### Task statement
If a line holds the word "return", copy it from the entries.

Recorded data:
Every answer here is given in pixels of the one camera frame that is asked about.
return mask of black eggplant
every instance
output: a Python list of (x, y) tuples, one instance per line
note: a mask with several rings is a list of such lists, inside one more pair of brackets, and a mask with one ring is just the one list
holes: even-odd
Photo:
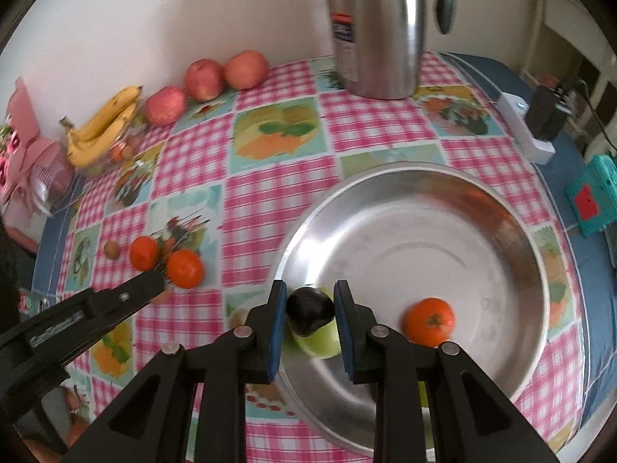
[(334, 302), (313, 287), (300, 287), (287, 298), (287, 322), (290, 329), (307, 338), (334, 318)]

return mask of banana
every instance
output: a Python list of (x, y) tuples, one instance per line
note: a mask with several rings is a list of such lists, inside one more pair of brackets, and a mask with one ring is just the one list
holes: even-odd
[(87, 167), (88, 165), (101, 158), (106, 151), (112, 147), (115, 140), (122, 133), (128, 123), (131, 122), (137, 112), (137, 103), (130, 104), (103, 134), (95, 140), (79, 142), (76, 140), (76, 132), (68, 132), (67, 157), (69, 162), (77, 168)]
[(141, 87), (131, 86), (118, 92), (92, 120), (78, 131), (74, 131), (75, 140), (86, 142), (101, 135), (129, 104), (134, 103), (140, 97), (141, 89)]

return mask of black power adapter
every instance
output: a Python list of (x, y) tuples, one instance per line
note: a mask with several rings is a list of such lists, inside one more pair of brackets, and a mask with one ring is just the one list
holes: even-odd
[(552, 141), (566, 125), (572, 115), (567, 104), (570, 90), (561, 84), (555, 90), (544, 85), (536, 89), (525, 115), (525, 123), (536, 139)]

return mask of stainless steel pitcher
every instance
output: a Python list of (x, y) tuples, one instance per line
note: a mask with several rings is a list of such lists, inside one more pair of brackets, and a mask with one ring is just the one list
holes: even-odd
[[(328, 0), (336, 70), (352, 94), (413, 95), (420, 84), (425, 0)], [(450, 31), (455, 0), (437, 0), (437, 22)]]

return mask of white wall
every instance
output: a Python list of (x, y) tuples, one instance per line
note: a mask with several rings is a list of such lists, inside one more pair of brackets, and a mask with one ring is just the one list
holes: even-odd
[[(439, 35), (430, 0), (427, 47), (516, 68), (533, 0), (459, 0), (451, 35)], [(194, 60), (257, 49), (274, 64), (331, 53), (325, 0), (38, 0), (0, 55), (0, 105), (22, 76), (45, 134), (85, 122), (112, 94), (150, 94), (181, 81)]]

### Completed task
return mask of black eggplant
return mask of banana
return mask of black power adapter
return mask of stainless steel pitcher
return mask of white wall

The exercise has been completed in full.